The RAS is now headed by Michael Rowan-Robinson, my colleague at Imperial. Another Imperial colleague, Professor Sir John Pendry, has been in the news recently for his part in developing “metamaterials” with weird properties such as the ability to bend light around them, making them appear invisible (but invisibility to radar — stealth technology —is more likely to be developed before one that could make someone invisible in visible light).
This morning I woke to find that most of the UK media outlets (like the Guardian and the BBC) were carrying a story that astronomers, in particular a team lead by Gerry Gilmore of Cambridge’s Institute of Astronomy, had unlocked some of the secrets of Dark Matter, the mysterious stuff that makes up, we think, 30% of the total mass of the universe, a substantially greater proportion than the atoms and molecules that we interact with every day.
It seems that the team has measured the velocity dispersion of stars in dwarf galaxies in the local group — small galaxies near our own Milky Way that, we think, are dominated not by the stars and gas that we can see, but by the dark matter. The motions of these stars are caused by their gravitational attraction to that dark matter, however it is spread through the galaxy, and so by measuring the speeds of these stars we can map out the distribution of matter.

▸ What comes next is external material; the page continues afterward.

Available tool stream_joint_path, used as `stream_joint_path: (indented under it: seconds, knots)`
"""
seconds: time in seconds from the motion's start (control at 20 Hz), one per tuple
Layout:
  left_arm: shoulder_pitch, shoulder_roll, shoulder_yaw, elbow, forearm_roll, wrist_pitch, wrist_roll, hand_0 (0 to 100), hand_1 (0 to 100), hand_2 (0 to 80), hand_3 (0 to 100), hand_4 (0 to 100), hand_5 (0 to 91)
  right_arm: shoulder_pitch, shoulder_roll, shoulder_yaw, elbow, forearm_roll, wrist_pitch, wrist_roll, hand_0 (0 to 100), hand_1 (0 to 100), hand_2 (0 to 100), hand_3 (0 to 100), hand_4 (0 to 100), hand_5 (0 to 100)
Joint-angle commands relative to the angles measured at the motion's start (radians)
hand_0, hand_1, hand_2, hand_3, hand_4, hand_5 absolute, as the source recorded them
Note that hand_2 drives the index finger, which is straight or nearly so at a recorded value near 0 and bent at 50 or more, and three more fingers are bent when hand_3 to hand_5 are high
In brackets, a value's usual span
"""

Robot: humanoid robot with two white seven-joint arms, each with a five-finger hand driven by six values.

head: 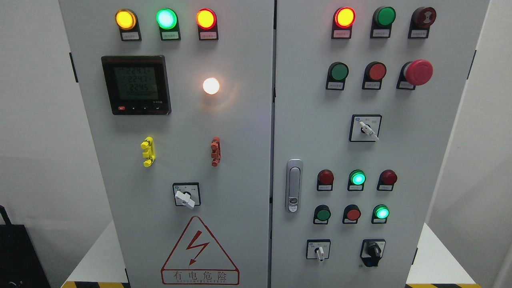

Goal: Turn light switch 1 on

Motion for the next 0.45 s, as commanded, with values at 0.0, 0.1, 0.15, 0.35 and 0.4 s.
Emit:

It was originally expected that the matter would be “cuspy” — it would get denser and denser towards the center. This is the signature of “cold dark matter”, heavy particles moving so slowly that they could be compressed to very high densities. However, observations seem to show (and indeed have been showing for several years) that, instead, the distribution shows a “core” — it reaches a maximum density and cannot be compressed further. This is expected if the dark matter is, instead, “warm” — moving at a few kilometers per second.
Unfortunately, I have to keep using the word “seems” here, since, in fact, all the available information as I write this is from the mainstream media, rather than in journals or even unrefereed preprints.
Update: Steinn has a bit more detail.
Update 2: And this conference proceedings seems to actually be what the fuss is about.